А вверх по Великой, по левому берегу, в каменоломнях, — царство ужей. Можно наблюдать, как они спят, едят, охотятся за мухами и плавают вблизи берега, вытянув вверх голову с открытой пастью. Тут же рядом поселились ежи. Соседство, по правде говоря, для безобидных пресмыкающихся неприятное. Глеб однажды видел, как один еж ухитрился расправиться с целым семейством ужей. Зверек — колючий комочек — выбежал из-под куста. Поводив из стороны в сторону вытянутой мордочкой, он вдруг свернулся в серый шар и, фыркая, начал кататься по каким-то черным пятнам на песке. "Пятна" неожиданно зашевелились — это были спящие ужи. А ежик катался и катался, прокалывая своими твердыми колючками нежное тело без защитных пресмыкающихся. Израненные, обессиленные, они замирали, становясь добычей маленького хищника. Вот оно какое соседство… Хрустнул кустик — Глеб переступил затекшей ногой — ежик мгновенно сжался, снова превратившись в тугой колючий клубок…

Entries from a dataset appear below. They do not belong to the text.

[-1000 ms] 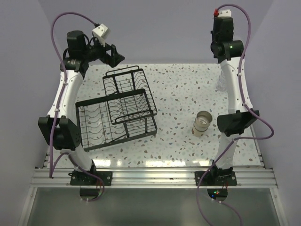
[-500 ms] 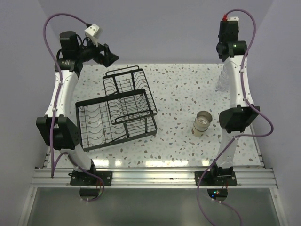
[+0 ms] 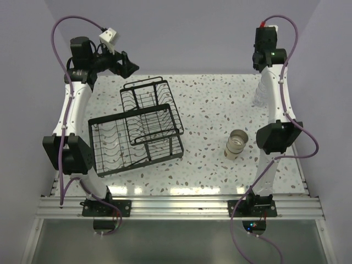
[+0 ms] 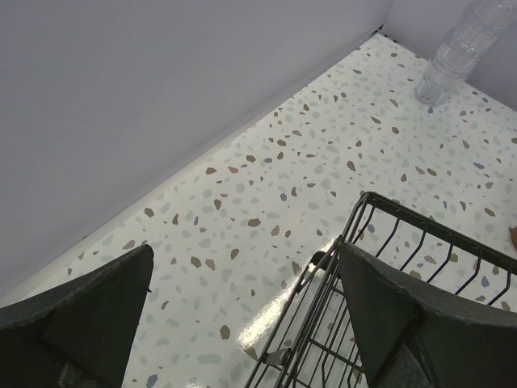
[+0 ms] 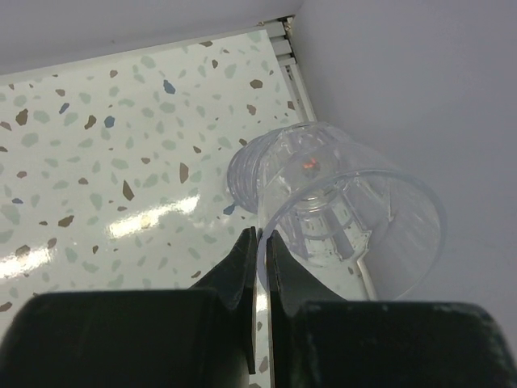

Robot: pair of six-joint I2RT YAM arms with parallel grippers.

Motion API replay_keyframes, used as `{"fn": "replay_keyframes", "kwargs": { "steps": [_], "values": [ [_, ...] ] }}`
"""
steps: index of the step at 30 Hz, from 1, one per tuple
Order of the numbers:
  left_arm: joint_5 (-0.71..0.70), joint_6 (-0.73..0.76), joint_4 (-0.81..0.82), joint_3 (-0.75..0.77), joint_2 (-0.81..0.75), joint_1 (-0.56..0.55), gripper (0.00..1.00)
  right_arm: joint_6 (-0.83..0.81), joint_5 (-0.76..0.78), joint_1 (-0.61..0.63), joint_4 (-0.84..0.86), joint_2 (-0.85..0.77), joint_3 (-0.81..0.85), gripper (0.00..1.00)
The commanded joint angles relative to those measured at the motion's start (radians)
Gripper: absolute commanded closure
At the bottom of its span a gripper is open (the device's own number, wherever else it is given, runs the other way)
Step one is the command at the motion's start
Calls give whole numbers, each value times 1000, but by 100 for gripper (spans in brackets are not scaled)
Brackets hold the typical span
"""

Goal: Unload the cups from the dish rack

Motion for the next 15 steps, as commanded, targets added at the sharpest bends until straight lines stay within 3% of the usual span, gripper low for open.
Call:
{"fn": "replay_keyframes", "kwargs": {
  "steps": [1,15],
  "values": [
    [15,-19,29,22,8,1,0,56,-20,-31,2,5,10,100],
    [5,-10,26,16,8,0,0,64,-109,-82,11,42,15,100]
  ]
}}
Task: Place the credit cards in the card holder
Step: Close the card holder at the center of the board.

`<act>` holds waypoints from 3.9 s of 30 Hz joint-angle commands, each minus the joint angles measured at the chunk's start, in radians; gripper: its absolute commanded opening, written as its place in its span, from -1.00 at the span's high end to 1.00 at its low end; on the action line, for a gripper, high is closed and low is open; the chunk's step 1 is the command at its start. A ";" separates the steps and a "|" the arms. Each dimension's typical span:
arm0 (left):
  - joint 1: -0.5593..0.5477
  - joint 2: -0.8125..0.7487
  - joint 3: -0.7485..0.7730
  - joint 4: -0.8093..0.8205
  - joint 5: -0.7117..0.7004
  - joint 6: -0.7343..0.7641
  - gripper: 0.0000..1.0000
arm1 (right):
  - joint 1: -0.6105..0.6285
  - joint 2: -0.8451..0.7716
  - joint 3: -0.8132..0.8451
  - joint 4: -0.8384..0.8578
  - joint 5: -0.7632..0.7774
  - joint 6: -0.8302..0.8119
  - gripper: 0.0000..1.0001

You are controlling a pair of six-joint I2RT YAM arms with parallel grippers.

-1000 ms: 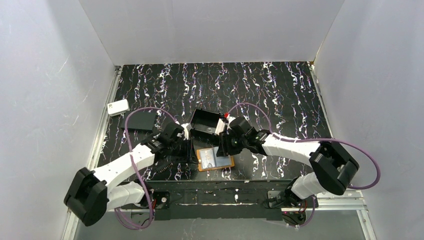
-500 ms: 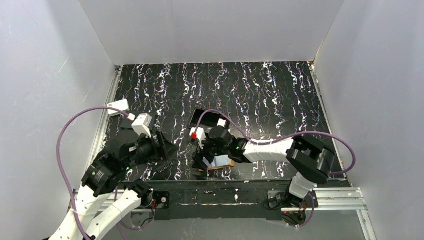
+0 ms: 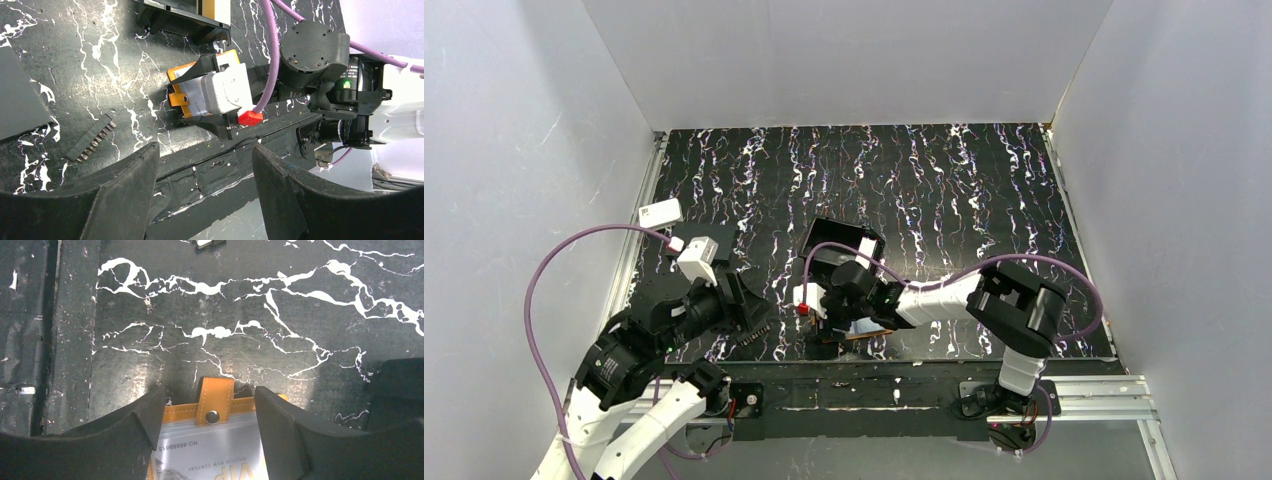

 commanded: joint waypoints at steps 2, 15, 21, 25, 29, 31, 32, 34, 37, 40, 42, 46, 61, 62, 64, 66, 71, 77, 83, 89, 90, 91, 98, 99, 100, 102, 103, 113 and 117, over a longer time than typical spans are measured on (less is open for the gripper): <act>0.004 -0.010 0.012 -0.014 -0.005 0.019 -0.33 | 0.004 0.056 0.054 -0.036 0.021 -0.118 -0.37; 0.003 0.013 0.006 -0.014 -0.002 0.023 -0.34 | 0.004 0.051 0.067 0.007 -0.006 -0.034 0.51; 0.004 0.033 0.004 -0.010 -0.011 0.016 -0.34 | 0.004 -0.010 0.093 0.119 0.011 0.104 0.69; 0.003 0.045 -0.008 0.004 -0.004 -0.003 -0.36 | 0.003 -0.052 0.139 0.108 0.012 0.257 0.76; 0.003 0.068 -0.025 0.022 0.011 -0.021 -0.36 | 0.003 -0.092 0.205 -0.069 0.021 0.359 0.89; 0.004 0.079 -0.040 0.045 0.020 -0.034 -0.36 | 0.003 -0.122 0.206 -0.131 0.034 0.398 0.96; 0.004 0.083 -0.046 0.056 0.022 -0.039 -0.36 | 0.003 -0.138 0.203 -0.154 0.030 0.422 0.97; 0.004 0.097 -0.058 0.075 0.024 -0.045 -0.36 | 0.004 -0.174 0.185 -0.178 0.027 0.462 0.97; 0.004 0.123 -0.073 0.110 0.032 -0.056 -0.36 | 0.003 -0.229 0.166 -0.222 0.046 0.456 0.97; 0.004 0.159 -0.095 0.158 0.058 -0.076 -0.35 | 0.003 -0.278 0.132 -0.308 0.106 0.366 0.97; 0.004 0.186 -0.117 0.201 0.105 -0.091 -0.35 | 0.003 -0.308 0.094 -0.334 0.163 0.311 0.97; 0.004 0.286 -0.160 0.312 0.247 -0.126 -0.28 | -0.001 -0.313 0.012 -0.319 0.197 0.257 0.95; -0.010 0.609 -0.359 0.753 0.457 -0.268 0.31 | -0.019 -0.284 -0.077 -0.293 0.319 0.301 0.96; -0.014 0.633 -0.369 0.775 0.465 -0.269 0.34 | -0.017 -0.289 -0.076 -0.302 0.319 0.304 0.96; -0.028 0.687 -0.386 0.821 0.473 -0.270 0.42 | -0.014 -0.298 -0.077 -0.312 0.331 0.315 0.96; -0.044 0.730 -0.404 0.849 0.450 -0.274 0.52 | -0.011 -0.304 -0.075 -0.324 0.350 0.324 0.95; -0.050 0.795 -0.452 0.880 0.366 -0.250 0.65 | 0.028 -0.316 -0.049 -0.370 0.430 0.316 0.89; -0.052 0.865 -0.488 0.882 0.326 -0.226 0.72 | 0.105 -0.258 0.044 -0.465 0.629 0.268 0.80; -0.052 0.903 -0.496 0.882 0.317 -0.223 0.74 | 0.136 -0.232 0.030 -0.462 0.718 0.330 0.30; -0.052 0.909 -0.490 0.882 0.320 -0.217 0.77 | 0.136 -0.250 -0.078 -0.285 0.676 0.430 0.03; -0.051 0.910 -0.489 0.882 0.322 -0.217 0.77 | 0.135 -0.238 -0.085 -0.265 0.684 0.440 0.02; -0.052 0.910 -0.489 0.882 0.324 -0.218 0.77 | 0.135 -0.225 -0.094 -0.247 0.704 0.449 0.00; -0.051 0.897 -0.488 0.866 0.323 -0.204 0.80 | 0.135 -0.167 -0.094 -0.262 0.970 0.509 0.03; -0.051 0.896 -0.488 0.866 0.323 -0.203 0.80 | 0.133 -0.169 -0.091 -0.282 1.046 0.533 0.17; -0.051 0.900 -0.489 0.869 0.324 -0.203 0.80 | 0.132 -0.174 -0.086 -0.308 1.118 0.562 0.38; -0.052 0.909 -0.488 0.871 0.327 -0.201 0.81 | 0.129 -0.187 -0.071 -0.383 1.241 0.623 0.62; -0.052 0.914 -0.487 0.873 0.329 -0.200 0.81 | 0.129 -0.193 -0.070 -0.402 1.256 0.623 0.56; -0.051 0.919 -0.465 0.866 0.343 -0.187 0.82 | 0.102 -0.370 -0.105 -0.419 0.755 0.680 -0.44; -0.052 0.922 -0.465 0.873 0.348 -0.188 0.82 | -0.006 -0.500 -0.190 -0.305 0.404 0.977 -0.56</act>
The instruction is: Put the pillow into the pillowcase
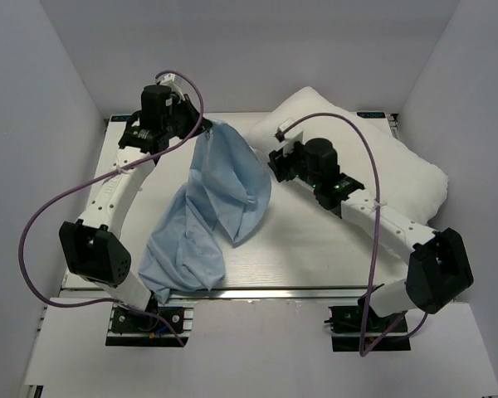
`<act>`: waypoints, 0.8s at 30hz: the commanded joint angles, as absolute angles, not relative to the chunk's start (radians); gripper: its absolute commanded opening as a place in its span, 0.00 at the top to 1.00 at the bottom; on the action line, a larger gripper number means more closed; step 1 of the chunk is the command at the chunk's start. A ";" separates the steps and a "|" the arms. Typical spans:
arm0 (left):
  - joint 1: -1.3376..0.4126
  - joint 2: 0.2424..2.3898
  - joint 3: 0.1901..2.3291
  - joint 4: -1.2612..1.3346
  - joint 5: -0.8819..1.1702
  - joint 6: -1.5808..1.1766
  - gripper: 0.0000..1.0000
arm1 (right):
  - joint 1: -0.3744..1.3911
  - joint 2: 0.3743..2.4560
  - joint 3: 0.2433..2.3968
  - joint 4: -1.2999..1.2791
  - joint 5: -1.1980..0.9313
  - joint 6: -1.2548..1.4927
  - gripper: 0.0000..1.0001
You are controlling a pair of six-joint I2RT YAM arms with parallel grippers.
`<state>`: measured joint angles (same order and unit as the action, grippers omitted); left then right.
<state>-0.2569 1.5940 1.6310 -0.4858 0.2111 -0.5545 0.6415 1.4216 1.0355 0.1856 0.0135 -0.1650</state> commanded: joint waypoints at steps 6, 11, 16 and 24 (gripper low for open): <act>-0.252 1.569 1.534 -0.370 0.291 -0.586 1.00 | 0.491 1.330 1.172 0.157 -0.040 -0.298 0.13; -0.252 1.555 1.493 -0.341 0.313 -0.598 1.00 | 0.336 1.538 1.337 0.039 -0.072 -0.169 0.10; -0.252 1.542 1.457 -0.328 0.328 -0.603 1.00 | 0.252 1.725 1.546 -0.075 -0.092 -0.109 0.11; -0.252 1.506 1.416 -0.318 0.319 -0.612 1.00 | 0.186 2.055 1.821 -0.215 -0.159 -0.113 0.11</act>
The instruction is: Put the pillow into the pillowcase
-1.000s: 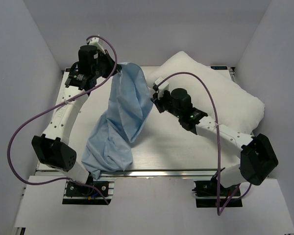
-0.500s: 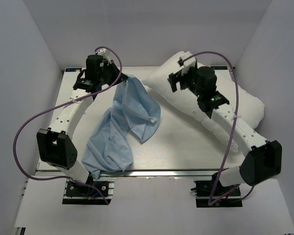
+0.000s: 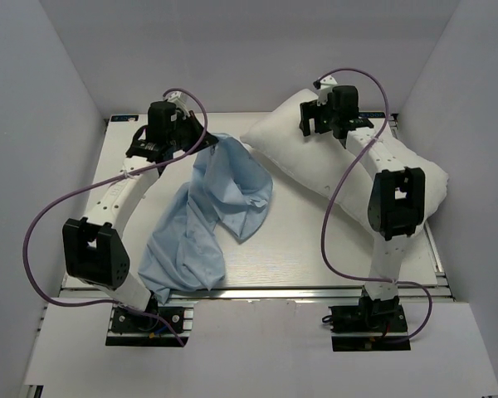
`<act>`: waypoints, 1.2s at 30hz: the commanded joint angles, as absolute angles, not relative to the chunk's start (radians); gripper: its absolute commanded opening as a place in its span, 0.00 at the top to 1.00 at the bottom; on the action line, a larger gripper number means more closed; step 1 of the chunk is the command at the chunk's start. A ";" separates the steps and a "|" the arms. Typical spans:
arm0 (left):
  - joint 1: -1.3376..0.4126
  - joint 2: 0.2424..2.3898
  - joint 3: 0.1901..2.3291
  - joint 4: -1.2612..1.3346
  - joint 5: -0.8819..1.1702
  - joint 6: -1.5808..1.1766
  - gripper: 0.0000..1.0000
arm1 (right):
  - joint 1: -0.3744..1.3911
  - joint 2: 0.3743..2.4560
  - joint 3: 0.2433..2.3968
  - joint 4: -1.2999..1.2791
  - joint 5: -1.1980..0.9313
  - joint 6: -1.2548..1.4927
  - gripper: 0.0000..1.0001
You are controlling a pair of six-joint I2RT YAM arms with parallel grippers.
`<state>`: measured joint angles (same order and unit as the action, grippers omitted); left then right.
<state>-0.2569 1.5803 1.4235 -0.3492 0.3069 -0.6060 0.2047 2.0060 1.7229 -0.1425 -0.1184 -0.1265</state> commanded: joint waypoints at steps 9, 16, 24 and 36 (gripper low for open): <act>-0.252 1.479 1.391 -0.350 0.284 -0.598 1.00 | 0.170 2.134 1.761 -0.169 -0.152 -0.170 1.00; -0.252 1.480 1.370 -0.345 0.272 -0.600 1.00 | 0.091 1.960 1.715 -0.092 -0.343 -0.094 1.00; -0.236 1.514 1.428 -0.414 0.245 -0.557 1.00 | 0.071 1.611 1.514 -0.012 -0.492 -0.081 1.00; -0.198 1.614 1.586 -0.497 0.255 -0.526 1.00 | 0.071 1.048 1.010 0.028 -0.678 -0.454 1.00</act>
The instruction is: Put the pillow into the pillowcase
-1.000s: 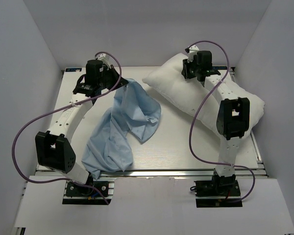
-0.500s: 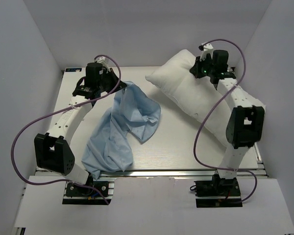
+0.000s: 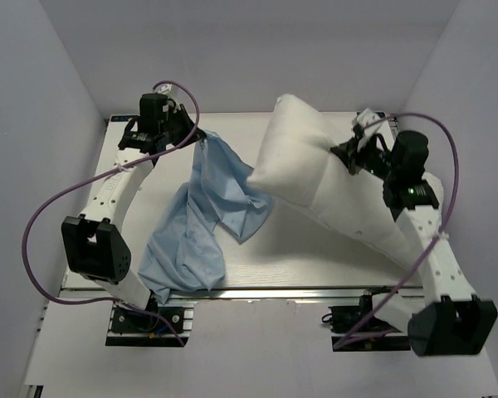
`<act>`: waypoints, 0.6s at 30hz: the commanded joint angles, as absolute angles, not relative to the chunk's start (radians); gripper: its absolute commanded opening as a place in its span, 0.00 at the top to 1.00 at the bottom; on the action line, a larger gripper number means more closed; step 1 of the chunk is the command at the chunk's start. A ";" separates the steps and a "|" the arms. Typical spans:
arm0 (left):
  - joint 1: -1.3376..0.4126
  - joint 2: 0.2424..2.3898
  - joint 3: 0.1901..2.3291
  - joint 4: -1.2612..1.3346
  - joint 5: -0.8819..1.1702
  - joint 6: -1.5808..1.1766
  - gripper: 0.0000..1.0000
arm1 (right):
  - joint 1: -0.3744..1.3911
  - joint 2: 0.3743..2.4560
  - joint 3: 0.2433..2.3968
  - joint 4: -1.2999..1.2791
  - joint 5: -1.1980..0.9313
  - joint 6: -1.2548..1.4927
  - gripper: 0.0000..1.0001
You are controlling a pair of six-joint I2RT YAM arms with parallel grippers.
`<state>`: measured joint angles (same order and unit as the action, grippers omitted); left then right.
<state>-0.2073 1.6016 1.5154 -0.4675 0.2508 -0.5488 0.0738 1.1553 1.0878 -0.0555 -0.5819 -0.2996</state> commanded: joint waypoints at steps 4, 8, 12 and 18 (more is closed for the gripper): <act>-0.198 1.673 1.666 -0.535 0.267 -0.512 1.00 | 0.074 0.883 0.928 -0.127 -0.828 -0.630 1.00; -0.198 1.712 1.724 -0.561 0.281 -0.505 1.00 | 0.094 0.793 0.888 -0.227 -0.896 -0.721 1.00; -0.198 1.724 1.732 -0.561 0.310 -0.506 1.00 | 0.152 0.739 0.859 -0.305 -0.914 -0.805 1.00; -0.198 1.726 1.717 -0.555 0.348 -0.503 1.00 | 0.322 0.733 0.835 -0.302 -0.818 -0.847 1.00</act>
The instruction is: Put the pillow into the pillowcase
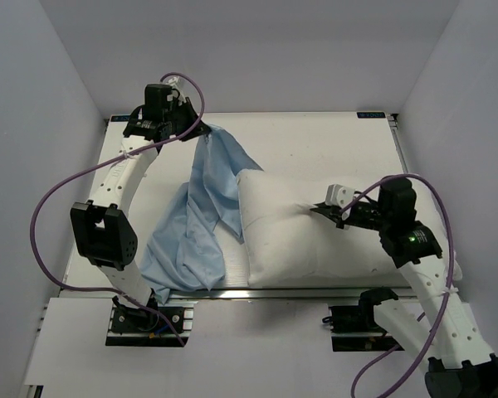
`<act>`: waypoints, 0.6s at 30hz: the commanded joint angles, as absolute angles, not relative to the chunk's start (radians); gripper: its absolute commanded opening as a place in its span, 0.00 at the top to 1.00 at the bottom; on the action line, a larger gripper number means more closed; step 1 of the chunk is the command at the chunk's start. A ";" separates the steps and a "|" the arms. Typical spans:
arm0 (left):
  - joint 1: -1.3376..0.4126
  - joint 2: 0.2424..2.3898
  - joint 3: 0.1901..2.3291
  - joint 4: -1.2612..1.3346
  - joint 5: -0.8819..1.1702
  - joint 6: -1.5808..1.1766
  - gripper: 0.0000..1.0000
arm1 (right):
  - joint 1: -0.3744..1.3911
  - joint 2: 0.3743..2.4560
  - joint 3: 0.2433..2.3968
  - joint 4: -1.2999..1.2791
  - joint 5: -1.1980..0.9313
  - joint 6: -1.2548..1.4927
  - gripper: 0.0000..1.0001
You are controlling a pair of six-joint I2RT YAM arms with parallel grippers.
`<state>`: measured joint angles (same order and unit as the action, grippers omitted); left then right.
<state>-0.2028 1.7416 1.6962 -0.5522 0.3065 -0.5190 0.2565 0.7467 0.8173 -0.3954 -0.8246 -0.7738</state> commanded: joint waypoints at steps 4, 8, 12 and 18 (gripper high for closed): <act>-0.198 1.726 1.715 -0.558 0.370 -0.497 1.00 | 0.464 0.797 0.824 -0.224 -0.691 -0.848 1.00; -0.198 1.718 1.706 -0.574 0.387 -0.486 1.00 | 0.485 0.905 0.841 -0.085 -0.565 -0.827 1.00; -0.198 1.709 1.689 -0.587 0.383 -0.466 1.00 | 0.483 0.997 0.884 0.015 -0.454 -0.890 1.00; -0.198 1.721 1.672 -0.578 0.399 -0.465 1.00 | 0.472 1.077 0.929 0.106 -0.370 -0.974 1.00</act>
<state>-0.2028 1.7424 1.6794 -0.5770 0.3725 -0.4816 0.4828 1.0729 0.8387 -0.0864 -0.4404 -0.8974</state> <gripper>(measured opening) 0.025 0.022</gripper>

– Что за бродяга растет! — сетовала мать, выкидывая из комнаты то птенцов, то щенят, то ужей, то тритонов в банке. Все, что хочешь, можно было найти в углу за печкой, облюбованном Глебом для своих важных дел. Сегодня вы кинет, а завтра там снова плавают в тазу щурята, лежит груда ракушек, бьется под склянкой необыкновенно большая стрекоза.
На реке Глеб часто встречал учителя географии Якова Никандровича то с удочкой, то с ружьем, а то с книгой. И хотя мальчик за время своих странствований изучил оба берега Великой так же хорошо, как двор квасного склада, где помогал отцу наводить чистоту, всякий поход с учителем открывал ему что-то новое, замечательное…
Однажды Яков Никандрович пригласил его к себе.
В комнате у учителя оказался настоящий музей. С огромного книжного шкафа смотрели, как живые, чучела птиц; в специальном застекленном стеллаже, на белой вате, уложены самых разнообразных цветов, форм и размеров птичьи яйца. В другом месте — коллекция насекомых. В аккуратно переплетенных альбомах — гербарий.
У Глеба глаза разбежались: как Яков Никандрович во всем этом разбирается?